Josefina Baning Tallado is a Filipino politician who is a member of the House of Representatives since 2019. In October 2014, she was declared missing along with her aide. She resurfaced shortly after, stating that she fled in fear of her husband. She lost in the 2016 elections, but won in the 2019, 2022, and the 2025 elections.

== 2016 elections ==
She ran for Camarines Norte's 1st congressional district in the 2016 Philippine House of Representatives elections under the Nationalist People's Coalition. She lost to Jojo Unico of the Liberal Party, gaining 53,620 votes.

== Political career ==
She ran again for Camarines Norte's 1st district in the 2019 Philippine House of Representatives elections under Partido Demokratiko Pilipino. She won with 65,013 votes, beating the incumbent representative by a slight margin. She also beat an independent candidate.

She ran again for the 1st district in the 2022 Philippine House of Representatives elections under Partido Demokratiko Pilipino. She won with 79,882 votes, 51.69 percent of the votes, slightly beating Dr. Cathy Reyes of the National Unity Party by a two percent margin.
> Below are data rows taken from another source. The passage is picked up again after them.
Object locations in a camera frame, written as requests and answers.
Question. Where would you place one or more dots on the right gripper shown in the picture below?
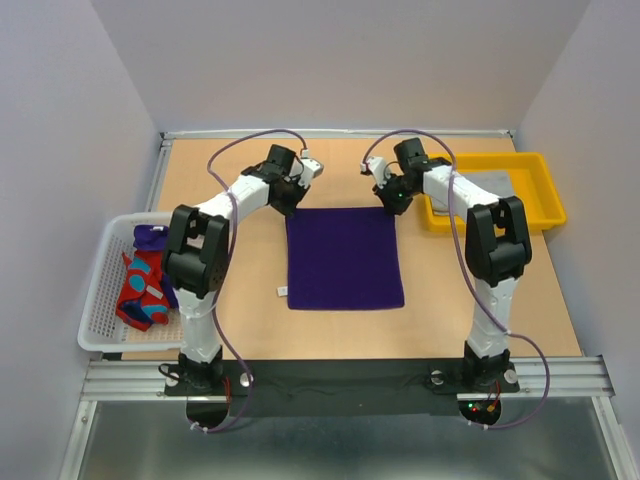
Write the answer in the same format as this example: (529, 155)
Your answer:
(393, 206)

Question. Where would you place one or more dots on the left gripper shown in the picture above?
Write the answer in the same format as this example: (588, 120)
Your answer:
(299, 192)

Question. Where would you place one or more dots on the purple towel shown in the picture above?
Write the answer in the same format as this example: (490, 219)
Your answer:
(343, 259)
(152, 240)

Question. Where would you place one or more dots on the grey panda towel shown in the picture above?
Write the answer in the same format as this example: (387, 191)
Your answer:
(495, 182)

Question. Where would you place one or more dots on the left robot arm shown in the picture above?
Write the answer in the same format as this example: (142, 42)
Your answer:
(198, 251)

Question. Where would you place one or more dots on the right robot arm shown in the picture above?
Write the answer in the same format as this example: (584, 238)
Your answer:
(493, 255)

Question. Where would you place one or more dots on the yellow plastic tray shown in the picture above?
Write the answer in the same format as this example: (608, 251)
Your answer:
(531, 180)

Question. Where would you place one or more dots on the red blue patterned towel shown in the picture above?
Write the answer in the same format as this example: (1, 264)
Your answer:
(142, 302)

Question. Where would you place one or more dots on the white plastic basket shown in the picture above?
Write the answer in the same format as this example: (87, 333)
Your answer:
(101, 330)

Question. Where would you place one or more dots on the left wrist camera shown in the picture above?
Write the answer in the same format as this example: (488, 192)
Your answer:
(310, 169)

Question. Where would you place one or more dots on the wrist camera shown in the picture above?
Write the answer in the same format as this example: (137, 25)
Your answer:
(378, 168)
(310, 169)

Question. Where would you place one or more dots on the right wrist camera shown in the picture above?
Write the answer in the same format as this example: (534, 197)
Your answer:
(378, 168)

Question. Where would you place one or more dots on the aluminium back rail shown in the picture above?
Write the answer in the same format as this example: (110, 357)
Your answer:
(333, 133)

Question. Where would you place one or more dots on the aluminium rail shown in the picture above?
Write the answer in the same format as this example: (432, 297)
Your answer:
(333, 133)
(570, 377)

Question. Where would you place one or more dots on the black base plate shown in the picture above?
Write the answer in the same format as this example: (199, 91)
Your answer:
(289, 388)

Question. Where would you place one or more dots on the aluminium front rail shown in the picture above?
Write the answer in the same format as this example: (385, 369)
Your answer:
(570, 377)

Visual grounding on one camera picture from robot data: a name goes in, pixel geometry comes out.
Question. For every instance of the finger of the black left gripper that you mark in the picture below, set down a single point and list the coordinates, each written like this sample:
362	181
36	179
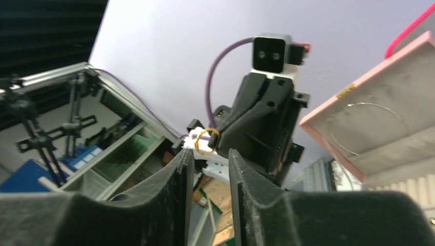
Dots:
226	137

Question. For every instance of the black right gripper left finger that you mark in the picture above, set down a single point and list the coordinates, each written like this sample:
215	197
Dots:
156	211

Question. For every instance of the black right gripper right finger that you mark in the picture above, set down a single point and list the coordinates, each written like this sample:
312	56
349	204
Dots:
265	214

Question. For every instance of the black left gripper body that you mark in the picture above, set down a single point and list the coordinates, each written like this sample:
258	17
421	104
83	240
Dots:
267	111

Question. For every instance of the pink jewelry box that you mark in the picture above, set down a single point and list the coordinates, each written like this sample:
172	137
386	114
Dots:
380	128

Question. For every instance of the blue storage box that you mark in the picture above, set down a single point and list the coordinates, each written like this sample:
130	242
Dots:
30	177

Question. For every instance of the pink framed whiteboard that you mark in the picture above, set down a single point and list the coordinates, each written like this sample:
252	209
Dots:
423	25

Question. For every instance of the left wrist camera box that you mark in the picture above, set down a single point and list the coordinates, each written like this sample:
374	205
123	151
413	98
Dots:
277	55

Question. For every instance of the aluminium frame shelving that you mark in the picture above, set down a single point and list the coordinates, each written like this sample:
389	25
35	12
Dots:
83	127

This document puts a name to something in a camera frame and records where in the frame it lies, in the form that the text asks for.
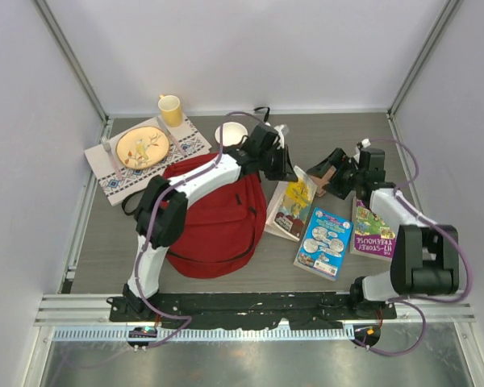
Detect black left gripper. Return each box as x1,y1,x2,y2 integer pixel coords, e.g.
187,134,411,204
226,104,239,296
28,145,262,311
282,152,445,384
257,144,297,181

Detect red student backpack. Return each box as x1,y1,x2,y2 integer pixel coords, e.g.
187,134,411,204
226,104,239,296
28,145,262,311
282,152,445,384
157,153,266,279

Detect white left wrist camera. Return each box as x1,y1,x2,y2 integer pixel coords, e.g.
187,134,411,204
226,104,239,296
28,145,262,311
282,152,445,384
273,124,290,148

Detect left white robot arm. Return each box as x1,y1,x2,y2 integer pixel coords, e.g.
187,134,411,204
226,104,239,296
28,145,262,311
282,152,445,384
122,123,298,322

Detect pink handled fork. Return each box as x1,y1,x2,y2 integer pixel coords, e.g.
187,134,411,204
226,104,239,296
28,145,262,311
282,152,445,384
101,135,123,181

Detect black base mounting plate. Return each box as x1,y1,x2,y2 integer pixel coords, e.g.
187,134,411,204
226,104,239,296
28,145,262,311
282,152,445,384
108,292,398,330

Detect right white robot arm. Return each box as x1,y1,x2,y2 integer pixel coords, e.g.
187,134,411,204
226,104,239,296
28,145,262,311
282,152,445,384
307,147,461,318

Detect patterned cloth placemat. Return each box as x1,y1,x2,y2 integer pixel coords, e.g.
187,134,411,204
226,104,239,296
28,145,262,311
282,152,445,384
85,116,211,206

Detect aluminium front rail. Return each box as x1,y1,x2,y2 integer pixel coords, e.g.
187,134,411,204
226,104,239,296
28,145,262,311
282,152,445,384
34,294,476,327

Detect yellow teal paperback book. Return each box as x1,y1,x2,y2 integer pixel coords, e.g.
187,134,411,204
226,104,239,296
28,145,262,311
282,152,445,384
264,165,317,241

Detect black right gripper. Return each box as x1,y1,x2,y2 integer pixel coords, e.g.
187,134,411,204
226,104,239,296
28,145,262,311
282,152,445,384
307,148,365,200

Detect purple treehouse paperback book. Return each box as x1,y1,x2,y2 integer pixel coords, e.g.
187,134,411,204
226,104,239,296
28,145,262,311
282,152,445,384
349,198,396,262

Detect pink handled knife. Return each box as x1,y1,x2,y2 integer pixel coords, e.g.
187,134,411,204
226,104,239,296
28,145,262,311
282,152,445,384
156,115,187,156

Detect blue comic paperback book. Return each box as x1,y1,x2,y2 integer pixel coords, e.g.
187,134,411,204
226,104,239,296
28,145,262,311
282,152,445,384
293,207,353,281

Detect orange white bowl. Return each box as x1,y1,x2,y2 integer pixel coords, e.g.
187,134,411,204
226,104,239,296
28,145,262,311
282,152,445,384
215,122,248,147

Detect yellow bird plate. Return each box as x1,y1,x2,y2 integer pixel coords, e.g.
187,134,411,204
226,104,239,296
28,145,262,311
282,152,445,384
115,126,170,170

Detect yellow mug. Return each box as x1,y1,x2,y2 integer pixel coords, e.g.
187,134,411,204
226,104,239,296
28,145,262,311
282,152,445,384
157,94,182,127

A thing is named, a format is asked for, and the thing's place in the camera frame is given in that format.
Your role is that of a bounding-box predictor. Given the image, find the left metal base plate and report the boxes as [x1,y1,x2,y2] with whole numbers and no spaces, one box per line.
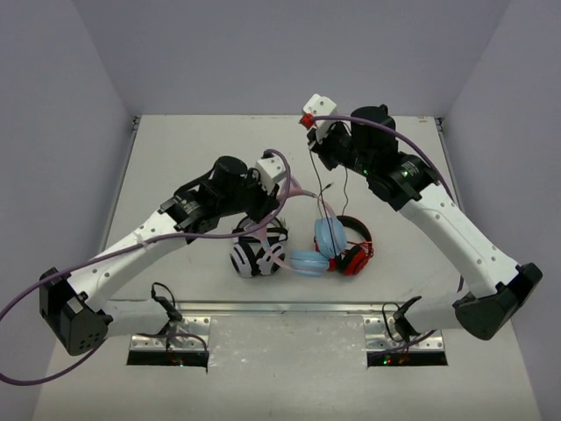
[129,318,209,353]

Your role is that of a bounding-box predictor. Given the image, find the pink blue cat-ear headphones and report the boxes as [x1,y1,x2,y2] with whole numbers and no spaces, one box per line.
[232,179,337,277]

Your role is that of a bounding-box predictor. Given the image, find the thin black headphone cable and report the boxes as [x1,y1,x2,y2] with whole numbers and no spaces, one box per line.
[308,144,352,264]

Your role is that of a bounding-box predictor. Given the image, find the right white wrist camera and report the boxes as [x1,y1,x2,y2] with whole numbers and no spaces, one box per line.
[299,94,337,143]

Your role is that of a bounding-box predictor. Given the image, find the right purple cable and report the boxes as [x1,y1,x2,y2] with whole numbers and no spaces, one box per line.
[313,114,465,352]

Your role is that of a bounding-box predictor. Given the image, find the metal base plate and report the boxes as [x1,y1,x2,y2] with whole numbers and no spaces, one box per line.
[363,313,445,353]
[129,318,209,353]

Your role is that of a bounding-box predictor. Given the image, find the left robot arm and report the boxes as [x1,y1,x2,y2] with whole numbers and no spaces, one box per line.
[39,150,290,356]

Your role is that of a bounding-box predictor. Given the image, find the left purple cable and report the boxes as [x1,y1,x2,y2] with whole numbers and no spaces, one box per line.
[0,148,293,387]

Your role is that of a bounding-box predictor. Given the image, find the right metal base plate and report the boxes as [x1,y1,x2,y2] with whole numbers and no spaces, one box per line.
[363,313,445,353]

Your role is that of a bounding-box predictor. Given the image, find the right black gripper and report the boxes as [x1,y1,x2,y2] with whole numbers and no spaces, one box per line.
[308,118,374,177]

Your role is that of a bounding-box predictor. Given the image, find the white black headphones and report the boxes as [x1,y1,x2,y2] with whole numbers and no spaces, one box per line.
[230,218,288,278]

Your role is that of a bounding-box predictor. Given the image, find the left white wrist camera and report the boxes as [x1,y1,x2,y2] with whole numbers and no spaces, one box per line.
[254,152,287,194]

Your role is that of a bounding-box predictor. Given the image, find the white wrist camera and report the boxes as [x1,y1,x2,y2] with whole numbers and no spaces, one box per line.
[299,94,337,143]
[254,152,287,194]

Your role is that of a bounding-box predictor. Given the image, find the red black headphones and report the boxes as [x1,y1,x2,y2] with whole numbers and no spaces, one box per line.
[311,215,374,276]

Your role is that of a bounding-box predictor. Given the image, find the aluminium table edge rail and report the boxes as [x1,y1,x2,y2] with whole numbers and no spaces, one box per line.
[176,301,398,315]

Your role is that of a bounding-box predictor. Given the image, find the purple cable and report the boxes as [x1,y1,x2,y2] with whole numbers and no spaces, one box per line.
[313,114,465,352]
[0,148,293,387]

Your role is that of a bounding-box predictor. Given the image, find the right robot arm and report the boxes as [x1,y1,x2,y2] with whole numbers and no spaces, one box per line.
[300,97,543,340]

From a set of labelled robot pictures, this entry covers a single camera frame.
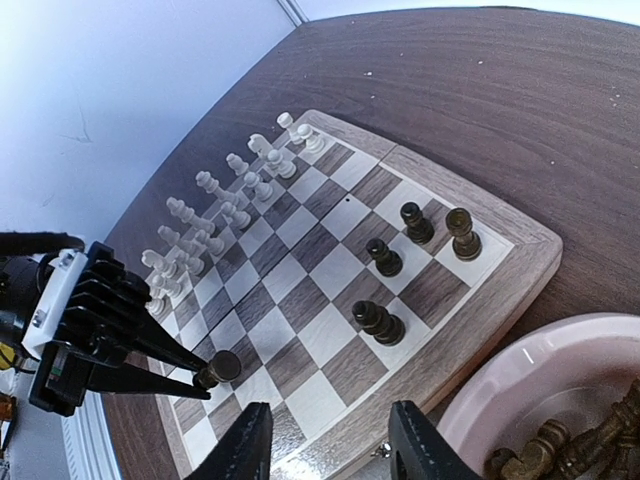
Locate white chess pieces row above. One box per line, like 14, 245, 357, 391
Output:
142, 112, 328, 317

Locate pink plastic double bowl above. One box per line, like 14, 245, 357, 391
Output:
437, 312, 639, 473

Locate aluminium frame post left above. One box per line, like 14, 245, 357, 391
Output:
277, 0, 309, 27

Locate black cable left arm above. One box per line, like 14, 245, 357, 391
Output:
0, 232, 87, 257

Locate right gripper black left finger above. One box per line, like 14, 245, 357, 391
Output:
187, 402, 273, 480

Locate wooden chess board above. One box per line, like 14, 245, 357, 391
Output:
154, 111, 562, 479

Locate dark chess piece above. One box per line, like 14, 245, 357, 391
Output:
366, 238, 403, 277
445, 207, 482, 261
193, 350, 242, 390
351, 300, 405, 347

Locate dark pawn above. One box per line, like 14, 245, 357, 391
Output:
400, 202, 435, 245

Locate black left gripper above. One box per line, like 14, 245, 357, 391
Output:
28, 318, 211, 417

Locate dark chess pieces pile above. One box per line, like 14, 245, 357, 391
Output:
484, 380, 639, 479

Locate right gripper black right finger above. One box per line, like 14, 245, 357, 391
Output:
388, 401, 481, 480

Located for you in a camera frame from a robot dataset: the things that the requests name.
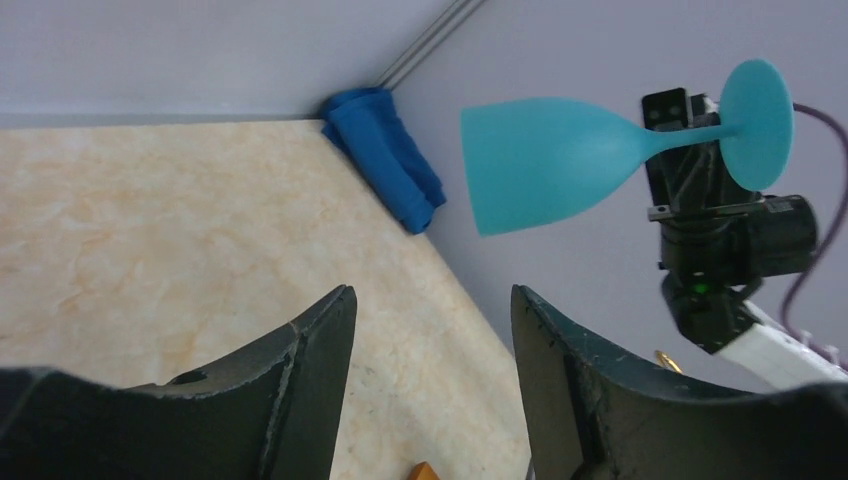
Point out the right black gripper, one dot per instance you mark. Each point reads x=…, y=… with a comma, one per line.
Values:
x=690, y=183

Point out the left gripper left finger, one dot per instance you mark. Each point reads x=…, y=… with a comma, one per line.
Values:
x=269, y=410

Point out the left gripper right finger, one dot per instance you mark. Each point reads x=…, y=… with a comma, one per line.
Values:
x=597, y=411

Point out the blue wine glass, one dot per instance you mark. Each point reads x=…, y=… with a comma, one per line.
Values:
x=536, y=161

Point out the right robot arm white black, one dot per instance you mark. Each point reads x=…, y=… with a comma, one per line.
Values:
x=734, y=261

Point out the orange wooden rack base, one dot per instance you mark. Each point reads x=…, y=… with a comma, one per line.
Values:
x=422, y=471

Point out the blue folded cloth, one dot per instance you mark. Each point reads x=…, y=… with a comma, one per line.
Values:
x=364, y=124

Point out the gold wire glass rack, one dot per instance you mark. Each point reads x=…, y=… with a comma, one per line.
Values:
x=666, y=362

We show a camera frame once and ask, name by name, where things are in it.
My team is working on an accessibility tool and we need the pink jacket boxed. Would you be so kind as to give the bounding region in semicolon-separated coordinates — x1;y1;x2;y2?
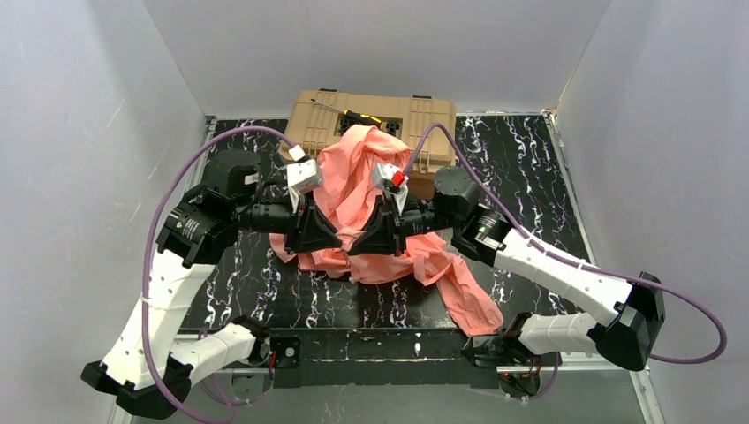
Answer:
269;124;505;338

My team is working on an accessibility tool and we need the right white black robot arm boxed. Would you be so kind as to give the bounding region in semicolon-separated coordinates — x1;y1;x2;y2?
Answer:
349;163;665;371

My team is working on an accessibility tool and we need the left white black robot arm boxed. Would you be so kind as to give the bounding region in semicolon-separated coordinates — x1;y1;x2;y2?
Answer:
81;147;341;420

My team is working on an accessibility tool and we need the tan plastic toolbox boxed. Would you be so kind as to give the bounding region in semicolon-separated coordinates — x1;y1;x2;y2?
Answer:
285;88;456;199

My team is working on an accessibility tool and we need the black yellow screwdriver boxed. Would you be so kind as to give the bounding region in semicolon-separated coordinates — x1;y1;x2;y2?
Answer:
311;98;382;126

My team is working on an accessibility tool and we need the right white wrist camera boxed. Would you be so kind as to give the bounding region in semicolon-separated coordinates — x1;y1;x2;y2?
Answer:
371;163;409;213

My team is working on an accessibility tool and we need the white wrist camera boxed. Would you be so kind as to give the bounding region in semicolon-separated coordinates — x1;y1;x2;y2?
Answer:
371;163;409;213
286;145;323;212

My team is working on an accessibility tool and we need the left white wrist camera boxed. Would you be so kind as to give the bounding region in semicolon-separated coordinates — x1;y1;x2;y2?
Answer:
286;145;323;212

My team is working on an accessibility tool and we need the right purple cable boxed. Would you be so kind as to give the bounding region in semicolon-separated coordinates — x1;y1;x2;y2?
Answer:
402;123;729;401

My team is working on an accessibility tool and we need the purple cable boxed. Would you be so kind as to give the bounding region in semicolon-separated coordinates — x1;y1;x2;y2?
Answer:
402;123;729;401
141;125;299;424

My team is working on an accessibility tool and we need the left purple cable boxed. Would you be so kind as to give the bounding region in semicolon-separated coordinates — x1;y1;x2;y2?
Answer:
141;125;299;424

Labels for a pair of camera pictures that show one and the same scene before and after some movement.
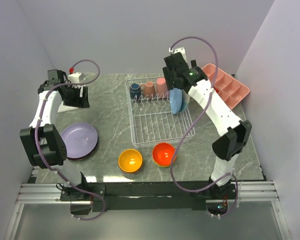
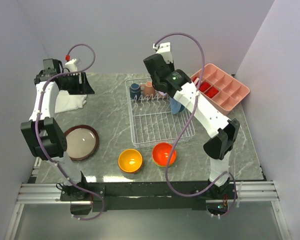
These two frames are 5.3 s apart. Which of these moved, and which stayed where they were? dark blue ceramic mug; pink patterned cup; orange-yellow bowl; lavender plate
Moved: lavender plate
Stayed: orange-yellow bowl; pink patterned cup; dark blue ceramic mug
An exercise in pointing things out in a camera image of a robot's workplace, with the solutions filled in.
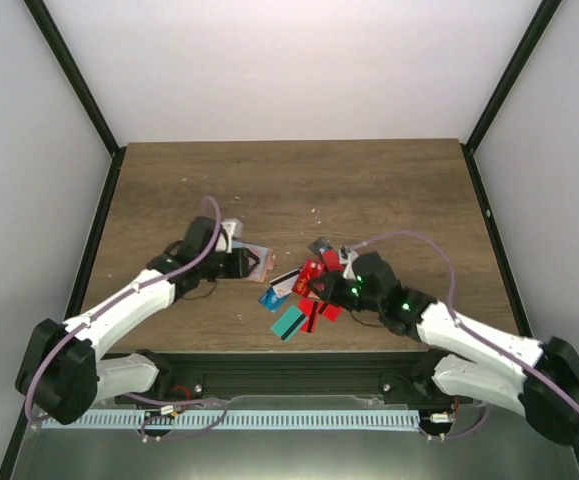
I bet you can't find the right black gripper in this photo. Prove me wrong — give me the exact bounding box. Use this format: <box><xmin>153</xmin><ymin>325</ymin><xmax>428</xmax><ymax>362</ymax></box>
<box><xmin>307</xmin><ymin>269</ymin><xmax>383</xmax><ymax>313</ymax></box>

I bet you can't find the pink card holder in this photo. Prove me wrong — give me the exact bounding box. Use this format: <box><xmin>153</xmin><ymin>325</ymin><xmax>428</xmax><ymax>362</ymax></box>
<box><xmin>233</xmin><ymin>241</ymin><xmax>275</xmax><ymax>282</ymax></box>

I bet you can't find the red VIP card front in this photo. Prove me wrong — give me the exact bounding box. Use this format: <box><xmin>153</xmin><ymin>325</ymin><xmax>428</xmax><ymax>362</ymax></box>
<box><xmin>292</xmin><ymin>259</ymin><xmax>325</xmax><ymax>297</ymax></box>

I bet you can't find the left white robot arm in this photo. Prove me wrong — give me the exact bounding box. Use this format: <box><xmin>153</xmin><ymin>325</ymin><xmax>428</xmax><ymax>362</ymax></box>
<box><xmin>15</xmin><ymin>216</ymin><xmax>260</xmax><ymax>425</ymax></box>

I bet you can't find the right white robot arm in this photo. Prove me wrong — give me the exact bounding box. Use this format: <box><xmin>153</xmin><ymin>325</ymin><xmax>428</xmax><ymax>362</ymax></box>
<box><xmin>308</xmin><ymin>252</ymin><xmax>579</xmax><ymax>446</ymax></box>

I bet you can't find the red card upper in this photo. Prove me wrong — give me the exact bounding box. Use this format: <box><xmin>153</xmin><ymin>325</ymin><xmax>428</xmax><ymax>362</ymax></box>
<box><xmin>318</xmin><ymin>302</ymin><xmax>342</xmax><ymax>322</ymax></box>

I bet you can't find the red card black stripe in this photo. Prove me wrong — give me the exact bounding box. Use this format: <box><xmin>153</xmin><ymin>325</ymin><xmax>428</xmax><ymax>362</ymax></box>
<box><xmin>298</xmin><ymin>297</ymin><xmax>321</xmax><ymax>334</ymax></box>

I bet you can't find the white card black stripe upper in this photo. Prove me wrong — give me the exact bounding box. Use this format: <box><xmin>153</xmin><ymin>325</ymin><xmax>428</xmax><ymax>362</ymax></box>
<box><xmin>270</xmin><ymin>268</ymin><xmax>300</xmax><ymax>298</ymax></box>

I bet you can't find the dark card upper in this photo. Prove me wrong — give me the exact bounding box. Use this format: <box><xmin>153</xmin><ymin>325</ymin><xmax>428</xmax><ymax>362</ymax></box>
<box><xmin>308</xmin><ymin>237</ymin><xmax>333</xmax><ymax>255</ymax></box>

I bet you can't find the teal card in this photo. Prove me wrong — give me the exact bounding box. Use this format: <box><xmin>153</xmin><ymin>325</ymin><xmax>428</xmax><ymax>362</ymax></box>
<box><xmin>270</xmin><ymin>305</ymin><xmax>306</xmax><ymax>342</ymax></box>

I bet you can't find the blue card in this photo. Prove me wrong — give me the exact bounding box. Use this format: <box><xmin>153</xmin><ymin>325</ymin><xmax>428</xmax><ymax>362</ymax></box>
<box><xmin>258</xmin><ymin>288</ymin><xmax>286</xmax><ymax>313</ymax></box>

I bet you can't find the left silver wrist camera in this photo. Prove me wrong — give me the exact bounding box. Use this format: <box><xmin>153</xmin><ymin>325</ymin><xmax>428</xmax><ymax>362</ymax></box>
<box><xmin>215</xmin><ymin>218</ymin><xmax>243</xmax><ymax>253</ymax></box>

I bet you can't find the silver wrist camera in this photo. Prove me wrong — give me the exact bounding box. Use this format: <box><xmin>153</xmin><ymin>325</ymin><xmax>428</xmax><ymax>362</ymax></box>
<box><xmin>215</xmin><ymin>218</ymin><xmax>243</xmax><ymax>253</ymax></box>
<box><xmin>338</xmin><ymin>246</ymin><xmax>359</xmax><ymax>276</ymax></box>

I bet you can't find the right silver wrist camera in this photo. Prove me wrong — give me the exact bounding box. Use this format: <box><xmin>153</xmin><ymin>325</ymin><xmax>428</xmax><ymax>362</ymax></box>
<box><xmin>338</xmin><ymin>246</ymin><xmax>359</xmax><ymax>276</ymax></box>

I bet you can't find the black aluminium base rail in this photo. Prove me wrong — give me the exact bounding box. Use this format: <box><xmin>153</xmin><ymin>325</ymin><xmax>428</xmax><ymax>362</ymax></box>
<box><xmin>103</xmin><ymin>352</ymin><xmax>450</xmax><ymax>401</ymax></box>

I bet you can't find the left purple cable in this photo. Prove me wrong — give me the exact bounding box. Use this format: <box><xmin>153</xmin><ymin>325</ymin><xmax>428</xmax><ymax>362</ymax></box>
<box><xmin>23</xmin><ymin>195</ymin><xmax>232</xmax><ymax>442</ymax></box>

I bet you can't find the purple cable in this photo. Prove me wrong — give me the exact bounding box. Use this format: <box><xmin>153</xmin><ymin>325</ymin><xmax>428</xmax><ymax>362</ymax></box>
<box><xmin>23</xmin><ymin>195</ymin><xmax>232</xmax><ymax>442</ymax></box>
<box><xmin>348</xmin><ymin>230</ymin><xmax>579</xmax><ymax>442</ymax></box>

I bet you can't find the light blue slotted cable duct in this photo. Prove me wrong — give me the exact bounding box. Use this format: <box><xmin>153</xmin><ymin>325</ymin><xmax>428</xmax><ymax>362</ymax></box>
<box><xmin>69</xmin><ymin>409</ymin><xmax>420</xmax><ymax>431</ymax></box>

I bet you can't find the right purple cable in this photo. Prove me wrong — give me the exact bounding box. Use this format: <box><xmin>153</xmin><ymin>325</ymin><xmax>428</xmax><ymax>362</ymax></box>
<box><xmin>348</xmin><ymin>230</ymin><xmax>579</xmax><ymax>442</ymax></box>

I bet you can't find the left black frame post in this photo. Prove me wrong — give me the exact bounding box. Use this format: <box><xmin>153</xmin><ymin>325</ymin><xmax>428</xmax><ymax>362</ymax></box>
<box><xmin>22</xmin><ymin>0</ymin><xmax>122</xmax><ymax>154</ymax></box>

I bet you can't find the black frame post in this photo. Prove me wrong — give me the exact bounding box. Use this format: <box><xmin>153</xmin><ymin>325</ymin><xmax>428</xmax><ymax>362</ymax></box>
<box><xmin>466</xmin><ymin>0</ymin><xmax>564</xmax><ymax>149</ymax></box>
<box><xmin>22</xmin><ymin>0</ymin><xmax>122</xmax><ymax>154</ymax></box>

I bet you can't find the right black frame post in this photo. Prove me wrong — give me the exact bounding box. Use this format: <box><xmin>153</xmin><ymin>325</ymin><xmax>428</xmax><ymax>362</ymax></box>
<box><xmin>466</xmin><ymin>0</ymin><xmax>564</xmax><ymax>149</ymax></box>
During her tenure in the 19th Congress of the Philippines, she supported the welfare of children and senior citizens.

She ran for the first district in the 2025 Philippine House of Representatives elections under Lakas–CMD. She won with 79,781 votes, 20.12 percent of the votes, beating her opponent Cathy Reyes by a small one percent margin.

== Personal life ==
She is the wife of Camarines Norte governor Edgar Tallado. In October 2014, Tallado was declared missing along with her aide. The military created "Task Force Josie" to help find her. Her lawyer said that she had Battered woman syndrome after fleeing her home in fear. On October 22, she surfaced, stating that she left her home in fear of her husband.